This weekend, I met with a few teacher friends.
And one sentence stayed with me.
“ONE OF THE HARDEST PARTS OF TEACHING RIGHT NOW… IS HOW DEPENDENT STUDENTS HAVE BECOME.”
They told me about lessons where, even after explaining a task several times,
students still ask:
“What are we supposed to do?”
Again.
And again.
And again.
Not because they are not listening.
But because they rely on the teacher to hold the next step.
They shared how they are trying to shift this:
◾asking students to read the instructions first
◾encouraging them to ask a classmate
◾reminding them to think before asking
But they also said something important:
“I CAN’T EVEN MOVE AROUND THE CLASSROOM TO SUPPORT STUDENTS PROPERLY… BECAUSE I’M CONSTANTLY ANSWERING THE SAME QUESTIONS.”
And this is where the issue becomes deeper.
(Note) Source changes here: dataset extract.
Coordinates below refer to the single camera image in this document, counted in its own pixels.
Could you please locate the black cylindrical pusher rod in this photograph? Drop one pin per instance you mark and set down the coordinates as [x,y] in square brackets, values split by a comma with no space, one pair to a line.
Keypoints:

It’s not just about independence.
It’s about where the responsibility for thinking sits in the lesson.
When students depend on the teacher for every step:
◾the teacher becomes the system
◾the classroom slows down
◾support becomes reactive instead of intentional
It’s solved by designing the lesson differently.
✔️Clear structures.
✔️Visible steps.
✔️Thinking routines.
✔️Shared responsibility.
Because independence is not something students decide.
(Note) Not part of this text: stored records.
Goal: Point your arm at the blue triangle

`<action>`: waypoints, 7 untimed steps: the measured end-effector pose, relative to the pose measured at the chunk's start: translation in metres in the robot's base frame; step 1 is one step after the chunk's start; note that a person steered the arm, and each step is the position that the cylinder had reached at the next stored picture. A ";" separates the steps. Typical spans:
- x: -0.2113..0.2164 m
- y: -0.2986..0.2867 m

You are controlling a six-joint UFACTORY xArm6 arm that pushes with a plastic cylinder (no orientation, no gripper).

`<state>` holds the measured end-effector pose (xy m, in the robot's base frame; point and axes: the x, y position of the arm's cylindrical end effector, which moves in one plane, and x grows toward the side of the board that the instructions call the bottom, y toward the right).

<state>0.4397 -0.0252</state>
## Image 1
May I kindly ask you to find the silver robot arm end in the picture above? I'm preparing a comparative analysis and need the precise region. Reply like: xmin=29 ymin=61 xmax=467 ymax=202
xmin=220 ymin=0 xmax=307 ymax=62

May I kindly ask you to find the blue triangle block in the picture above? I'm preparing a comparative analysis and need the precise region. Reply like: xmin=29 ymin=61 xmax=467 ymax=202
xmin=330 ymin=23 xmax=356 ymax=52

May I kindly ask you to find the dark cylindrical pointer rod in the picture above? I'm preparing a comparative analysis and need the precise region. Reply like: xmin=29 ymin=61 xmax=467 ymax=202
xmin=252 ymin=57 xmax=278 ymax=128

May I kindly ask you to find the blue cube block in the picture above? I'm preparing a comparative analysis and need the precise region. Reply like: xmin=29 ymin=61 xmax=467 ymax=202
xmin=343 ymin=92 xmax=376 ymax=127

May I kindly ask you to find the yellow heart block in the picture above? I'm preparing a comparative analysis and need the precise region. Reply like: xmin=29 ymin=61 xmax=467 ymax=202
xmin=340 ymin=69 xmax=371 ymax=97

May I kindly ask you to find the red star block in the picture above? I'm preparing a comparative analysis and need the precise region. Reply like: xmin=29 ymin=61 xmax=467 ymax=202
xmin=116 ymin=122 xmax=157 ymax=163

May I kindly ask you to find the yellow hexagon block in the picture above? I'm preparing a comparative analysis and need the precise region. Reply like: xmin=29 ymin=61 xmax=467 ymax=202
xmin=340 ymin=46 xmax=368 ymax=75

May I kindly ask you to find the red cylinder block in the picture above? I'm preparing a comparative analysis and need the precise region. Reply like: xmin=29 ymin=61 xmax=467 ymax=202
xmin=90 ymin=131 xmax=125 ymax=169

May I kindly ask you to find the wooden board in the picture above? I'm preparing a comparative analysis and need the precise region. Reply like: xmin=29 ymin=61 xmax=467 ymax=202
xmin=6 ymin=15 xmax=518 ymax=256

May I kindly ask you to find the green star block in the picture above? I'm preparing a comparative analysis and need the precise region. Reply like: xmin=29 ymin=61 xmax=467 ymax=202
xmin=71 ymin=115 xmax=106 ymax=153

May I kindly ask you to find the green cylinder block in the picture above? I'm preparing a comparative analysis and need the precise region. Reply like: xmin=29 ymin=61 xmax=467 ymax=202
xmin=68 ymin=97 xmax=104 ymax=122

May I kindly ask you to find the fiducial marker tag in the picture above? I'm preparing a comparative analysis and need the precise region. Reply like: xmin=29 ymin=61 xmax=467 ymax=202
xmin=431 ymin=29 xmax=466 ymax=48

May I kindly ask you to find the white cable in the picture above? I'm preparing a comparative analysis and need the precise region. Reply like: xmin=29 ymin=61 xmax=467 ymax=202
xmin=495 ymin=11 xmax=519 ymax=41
It’s something we build, step by step, through how learning is organised.
And when that shift happens,
The classroom changes.
Not instantly.
But noticeably.
🍀 What have you tried to reduce the number of “What do we do?” questions in your lessons?
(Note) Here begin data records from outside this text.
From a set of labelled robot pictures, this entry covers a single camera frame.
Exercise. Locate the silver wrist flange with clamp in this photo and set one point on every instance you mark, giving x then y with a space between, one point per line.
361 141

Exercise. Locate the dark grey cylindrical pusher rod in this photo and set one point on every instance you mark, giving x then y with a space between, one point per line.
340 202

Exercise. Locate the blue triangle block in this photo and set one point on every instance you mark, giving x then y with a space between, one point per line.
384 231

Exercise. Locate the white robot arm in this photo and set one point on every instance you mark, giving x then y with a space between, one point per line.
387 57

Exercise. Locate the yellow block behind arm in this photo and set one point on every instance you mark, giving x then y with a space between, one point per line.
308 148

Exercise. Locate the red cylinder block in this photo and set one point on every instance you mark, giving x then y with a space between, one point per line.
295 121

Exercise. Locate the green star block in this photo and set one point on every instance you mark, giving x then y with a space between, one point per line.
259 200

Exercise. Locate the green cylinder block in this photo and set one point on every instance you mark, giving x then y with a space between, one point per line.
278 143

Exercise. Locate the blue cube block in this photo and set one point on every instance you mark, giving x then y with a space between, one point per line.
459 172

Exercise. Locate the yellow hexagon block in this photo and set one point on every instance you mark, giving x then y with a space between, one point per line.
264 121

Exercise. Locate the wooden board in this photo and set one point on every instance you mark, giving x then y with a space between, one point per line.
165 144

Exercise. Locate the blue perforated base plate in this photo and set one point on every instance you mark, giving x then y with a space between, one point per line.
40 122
Yesssss. And I’d add one thing: a lot of “What do we do?” isn’t confusion. It’s a habit of waiting. Students have learned that if they pause long enough, the teacher will carry the next step.
The shift that’s helped me most is treating “What do we do?” as a ROUTINE problem, not a student problem.
A few small moves that work in real classrooms:
Put the first step where they can’t miss it (board, slide, paper) and point, don’t repeat
“Ask 2 then me”
Build a 30-second “start protocol” they do every lesson before questions are allowed
When they ask, bounce it back: “Where did you look?” “What did your partner say?” “What’s your best guess?”
It’s not about being harsh. It’s about shifting the cognitive load back to students so support becomes intentional again, not endless triage.